А на следующий день, встречаясь с Крутаковым у вестибюля метро Пушкинская со стороны «Известий», Елена, едва веря такому чудовищному совпадению, едва веря вообще своим глазам, с мистическим содроганием прочитала в витрине на огромном плакате более чем откровенную, саморазоблачительную цитату Маяковского (под его традиционным красным сжатым кулаком и угловатой челюстью): «товарищ Ленин, работа адова будет сделана и делается уже».
Разбираясь во всех этих жуть наводящих темных делах – семьдесят лет выдававшихся за светлые (назвать которые своими именами стало вдруг вновь вопросом жизни и смерти), засыпать Елене удавалось уже все реже и реже – только на полчасика-час, под утро – и, если на первые сутки недосыпа появлялся легкий коловрат в солнечном сплетении и тяжелое отвращение от тухлых системных рож в школе, то на вторые сутки (если продержаться день без сна – заснуть в следующую ночь было просто нереально – и появлялся какой-то адреналин) мозг становился стеклянным – и сама мысль о сне казалась какой-то уже атавистической, не достойной человеческого существования.

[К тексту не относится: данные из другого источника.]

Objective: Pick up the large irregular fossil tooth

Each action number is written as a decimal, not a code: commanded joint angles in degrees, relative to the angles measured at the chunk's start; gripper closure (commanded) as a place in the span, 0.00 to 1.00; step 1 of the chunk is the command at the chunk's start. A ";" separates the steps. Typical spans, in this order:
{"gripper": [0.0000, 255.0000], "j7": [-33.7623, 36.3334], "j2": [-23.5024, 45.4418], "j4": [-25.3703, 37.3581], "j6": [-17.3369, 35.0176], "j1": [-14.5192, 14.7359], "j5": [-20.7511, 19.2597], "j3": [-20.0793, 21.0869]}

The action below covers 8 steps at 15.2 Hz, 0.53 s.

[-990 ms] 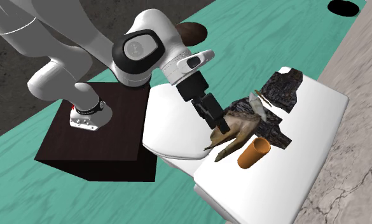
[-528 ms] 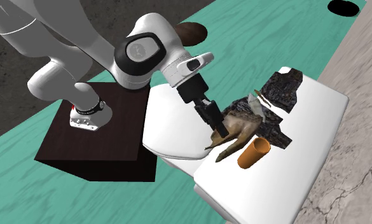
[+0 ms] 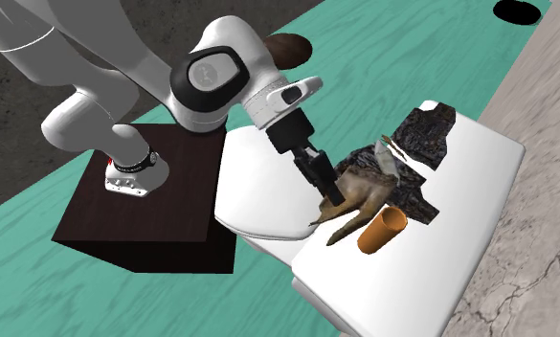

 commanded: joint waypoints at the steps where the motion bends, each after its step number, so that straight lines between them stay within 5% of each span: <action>1: 1.00 -2.38 -0.42 0.02 -0.40 0.32 2.30 -0.12; 8: 1.00 -11.10 -2.54 1.66 -2.26 1.81 10.55 -0.94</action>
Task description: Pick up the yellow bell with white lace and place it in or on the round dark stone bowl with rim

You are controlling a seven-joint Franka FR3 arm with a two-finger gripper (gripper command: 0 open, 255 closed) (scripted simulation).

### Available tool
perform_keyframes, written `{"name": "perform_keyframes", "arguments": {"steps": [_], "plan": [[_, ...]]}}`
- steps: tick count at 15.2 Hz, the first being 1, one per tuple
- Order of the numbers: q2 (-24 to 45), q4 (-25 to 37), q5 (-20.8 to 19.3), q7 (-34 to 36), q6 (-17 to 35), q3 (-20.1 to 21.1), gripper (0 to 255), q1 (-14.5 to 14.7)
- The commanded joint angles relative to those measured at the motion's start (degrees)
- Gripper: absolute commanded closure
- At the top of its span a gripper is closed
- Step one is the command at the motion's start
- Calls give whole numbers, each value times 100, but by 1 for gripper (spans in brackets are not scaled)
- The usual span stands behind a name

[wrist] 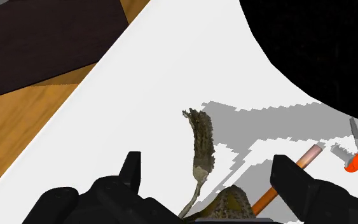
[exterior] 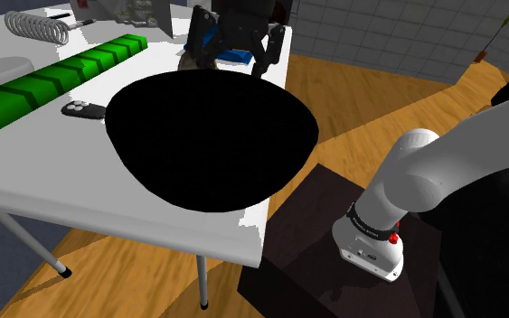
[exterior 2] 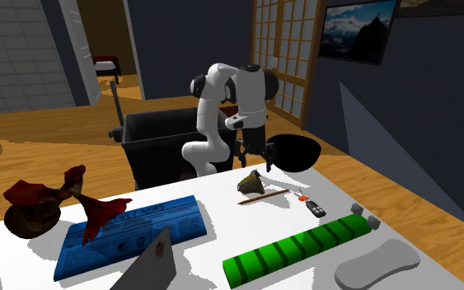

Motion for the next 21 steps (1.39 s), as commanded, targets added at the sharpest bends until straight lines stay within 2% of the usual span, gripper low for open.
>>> {"name": "perform_keyframes", "arguments": {"steps": [1,8,9,18,21], "plan": [[-1,-112,12,-6,115,23,0,4],[-1,-112,12,-6,114,23,0,4],[-1,-112,12,-6,114,23,255,4],[-1,-112,12,-6,115,23,255,4],[59,164,-24,27,-102,0,255,-15]]}}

Утром, после волшебно-ясной бессонницы с Крутаковскими книгами, она возвращалась из таких далей, что ей дико было представить, что она – именно тот человек, которому нужно сейчас вставать и идти в школу, видеть ухоженное рыло алгебраички Ленор Виссарионовны, и слышать ее истерические крики («Дьюрька, разговаривать на уроке?! Встал, пошел вон, два в журнале!» – «Ну Ленор Виссарионовна… Я не…» – «Что?! Спорить с учителем?! Встал, пошел вон, два в журнале!»), – и, частенько, этим человеком быть Елена отказывалась, из-за экзистенциального ужаса. Способ теплых прогулов заключался в том, чтобы пересидеть в маленьком кинотеатре, в фойе, неподалеку от дома – а поскольку Анастасия Савельевна обычно любила перед работой, сделав круголя, прогуляться по дороге к метро мимо занесенного снегом парка (того самого, разбитого на месте кладбища, где Елена чуть было не заночевала, разругавшись с матерью из-за Цапеля – в день последнего с ним свидания – каким все это теперь казалось ей далеким прошлым!) – то, выглянув из окошка, можно было всегда определить, когда шухер миновал и можно возвращаться домой, к чтению.

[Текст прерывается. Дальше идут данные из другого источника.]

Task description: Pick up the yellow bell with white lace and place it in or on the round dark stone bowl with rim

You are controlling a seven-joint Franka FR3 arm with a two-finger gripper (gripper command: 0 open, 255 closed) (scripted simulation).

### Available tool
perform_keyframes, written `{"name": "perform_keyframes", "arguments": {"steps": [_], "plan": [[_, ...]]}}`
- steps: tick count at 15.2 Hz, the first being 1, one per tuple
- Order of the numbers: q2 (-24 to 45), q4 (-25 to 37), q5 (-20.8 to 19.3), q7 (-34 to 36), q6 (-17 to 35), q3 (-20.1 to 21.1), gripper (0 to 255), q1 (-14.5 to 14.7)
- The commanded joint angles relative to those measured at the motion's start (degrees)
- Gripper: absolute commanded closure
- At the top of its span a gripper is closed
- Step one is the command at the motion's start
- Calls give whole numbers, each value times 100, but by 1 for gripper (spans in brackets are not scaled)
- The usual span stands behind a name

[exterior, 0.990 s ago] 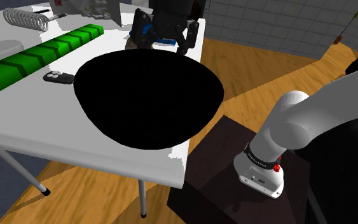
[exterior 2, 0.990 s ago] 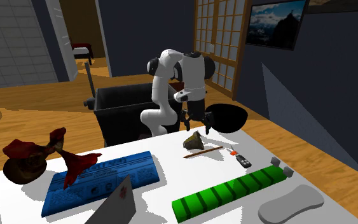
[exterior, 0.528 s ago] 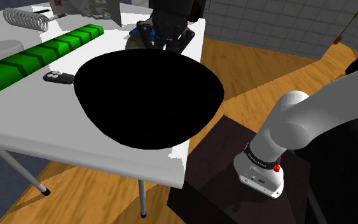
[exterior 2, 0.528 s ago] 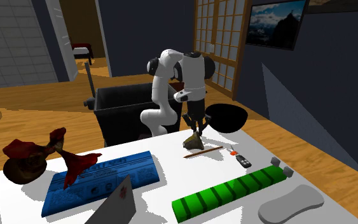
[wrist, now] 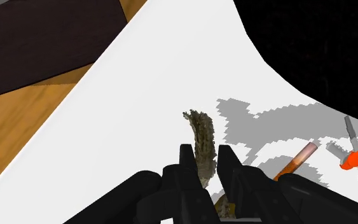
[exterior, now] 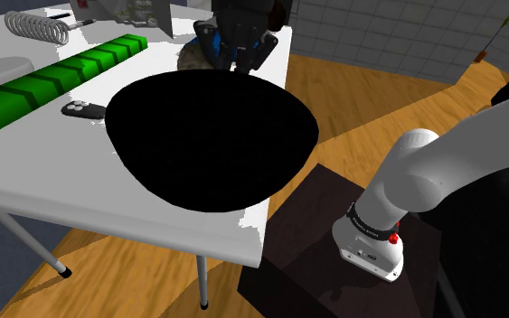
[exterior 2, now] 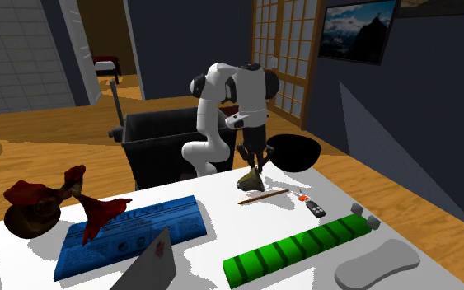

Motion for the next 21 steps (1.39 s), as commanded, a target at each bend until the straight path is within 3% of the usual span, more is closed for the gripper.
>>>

Остромирово Евангелие, выклянченное ей у Крутакова в бессрочное пользование (брать его с собой никуда невозможно было – из-за габаритов сундука) наделало ей хлопот. И свет въ тьме светиться. И тьма его не обятъ. Бысть чловек послан от БА. Имя емоу… – Елена разбирала загадочно вырисованные старославянские буковки, с частыми пропусками для гласных, разгадывая письмена примерно таким же смешным логическим методом, как за несколько месяцев до этого вместе с Аней разгадывала тексты туземцев или вымерших народов из задачника по лингвистике. Н и И иногда менялись ролями. Ю замещалось – как в немецкой транскрипции – буквой «у» и странной жужелицей. Ч выглядело как У. В конце фраз был крестик и завитушка, похожая на знак бесконечности. Над словами были скобочки вместо части букв – и ничего с этим поделать было невозможно – пока она не нашла (расположенную в самом конце книги, почему-то) таблицу ключей.